Grundsätze zur Pflege bei Demenz
Die Pflege von Menschen mit einer Demenz unterscheidet sich deutlich von der bei Menschen ohne Demenz, was durch das Krankheitsbild bedingt ist. Eine Demenz ist gekennzeichnet durch den Verlust von geistigen Fähigkeiten, welcher langsam fortschreitet.
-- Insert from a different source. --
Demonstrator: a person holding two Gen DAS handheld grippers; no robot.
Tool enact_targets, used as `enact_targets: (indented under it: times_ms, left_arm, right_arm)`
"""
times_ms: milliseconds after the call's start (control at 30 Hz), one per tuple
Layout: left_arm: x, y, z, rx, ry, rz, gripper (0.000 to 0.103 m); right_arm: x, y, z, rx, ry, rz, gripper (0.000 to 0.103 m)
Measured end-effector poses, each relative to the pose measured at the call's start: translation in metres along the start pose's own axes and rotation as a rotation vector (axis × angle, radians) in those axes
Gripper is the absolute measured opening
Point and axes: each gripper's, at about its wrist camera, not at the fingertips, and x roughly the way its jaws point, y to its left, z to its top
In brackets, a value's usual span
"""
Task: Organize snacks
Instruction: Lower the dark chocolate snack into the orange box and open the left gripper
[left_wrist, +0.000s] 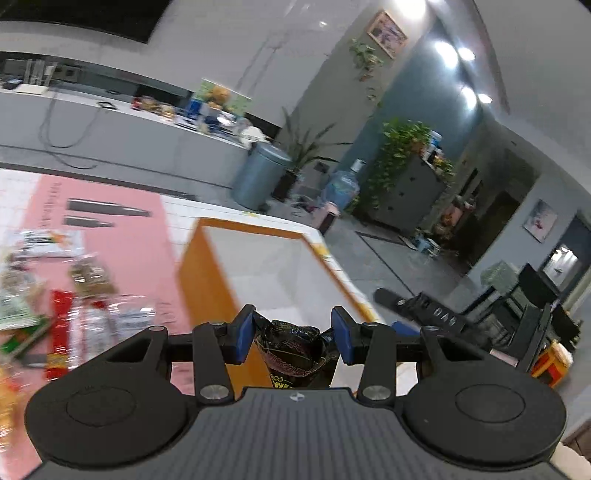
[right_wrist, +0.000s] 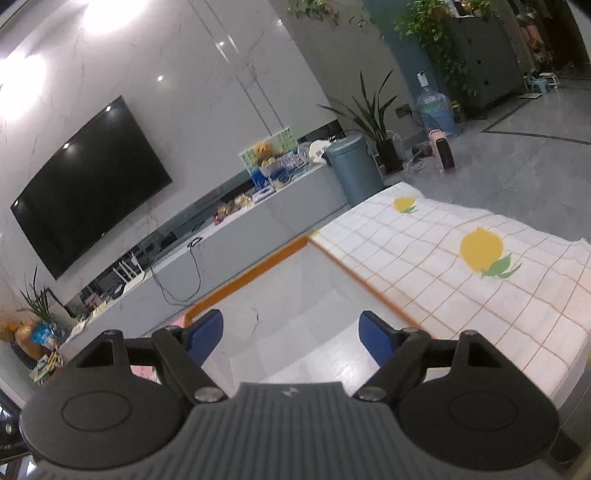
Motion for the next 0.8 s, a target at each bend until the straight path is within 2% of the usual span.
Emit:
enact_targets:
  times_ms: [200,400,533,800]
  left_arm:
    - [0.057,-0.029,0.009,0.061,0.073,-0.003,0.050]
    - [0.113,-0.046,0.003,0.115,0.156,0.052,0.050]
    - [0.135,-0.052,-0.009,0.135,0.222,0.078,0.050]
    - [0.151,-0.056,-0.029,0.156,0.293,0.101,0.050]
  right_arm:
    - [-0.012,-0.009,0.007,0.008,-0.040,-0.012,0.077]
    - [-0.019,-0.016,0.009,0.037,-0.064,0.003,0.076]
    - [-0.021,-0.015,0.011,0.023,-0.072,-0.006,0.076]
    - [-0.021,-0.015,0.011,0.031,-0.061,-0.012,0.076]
Das bedeutet, dass eine Demenz in der Regel nur mit leichten Einschränkungen beginnt (das unabhängige Leben ist noch möglich), mit der Zeit aber immer mehr Fähigkeiten verloren geht (bis der Kranke schließlich nur noch mit Hilfe von Pflegepersonen überleben kann).
Die Symptome können dabei sehr vielfältig sein, wobei der Verwirrtheitszustand aber kennzeichnend ist. Einige Demenzkranke fallen deutlich erkennbar zurück in die Kindheit, andere werden aggressiv und fühlen sich von den Angehörigen bedroht. Gerade dieses erfordert eine emotionale Stabilität der Angehörigen, denn die Äußerungen können sehr verletzend sein. Zudem ist es gerade in späteren Stadien der Demenz Fakt, dass die Demenzkranken die Angehörigen nicht mehr erkennen und sie für fremde Personen halten.
Grundsätzlich sollten nur wenige Bezugspersonen sich um den Demenzkranken kümmern, da das Erkennen dieser so länger beibehalten werden kann. Geduld ist ein ganz wichtiger Aspekt für die pflegenden Personen: selbst einfache Anweisungen werden nicht mehr richtig verstanden und es wird selbst bei kurzen Tätigkeiten schnell der Faden verloren.
Häufige Probleme bei einer Demenzerkrankung
Viele Demenzkranke sind nachtaktiv; tagsüber verbringen sie die meiste Zeit im Bett, doch nachts stehen sie oft auf und laufen herum. Wenn Sie dieses bei der von Ihnen zu betreuenden Person bemerken, dann sollten Sie zuerst einmal dafür sorgen, dass dieses nicht zu einer Gefährdung führen kann. Kaufen Sie zum Beispiel niedrige Matratzen, damit der Abstand zum Boden verringert wird (und ein Sturz keine schweren Folgen hätte) und entfernen Sie alle Gegenstände, über welche derjenige stolpern könnte.
Ein sehr großes Problem bei der Pflege von Demenzkranken stellt die Ernährung dar: häufig wird das Essen und Trinken schlichtweg vergessen. Gerade ein Flüssigkeitsmangel wirkt sich innerhalb von kurzer Zeit negativ aus und kann lebensbedrohlich sein. Hier können zu nur eines machen: erinnern Sie immer wieder sanft an das Trinken und Essen. Besser funktioniert dieses in Gesellschaft und von daher sollten Sie nach Möglichkeit gemeinsame Mahlzeiten einnehmen.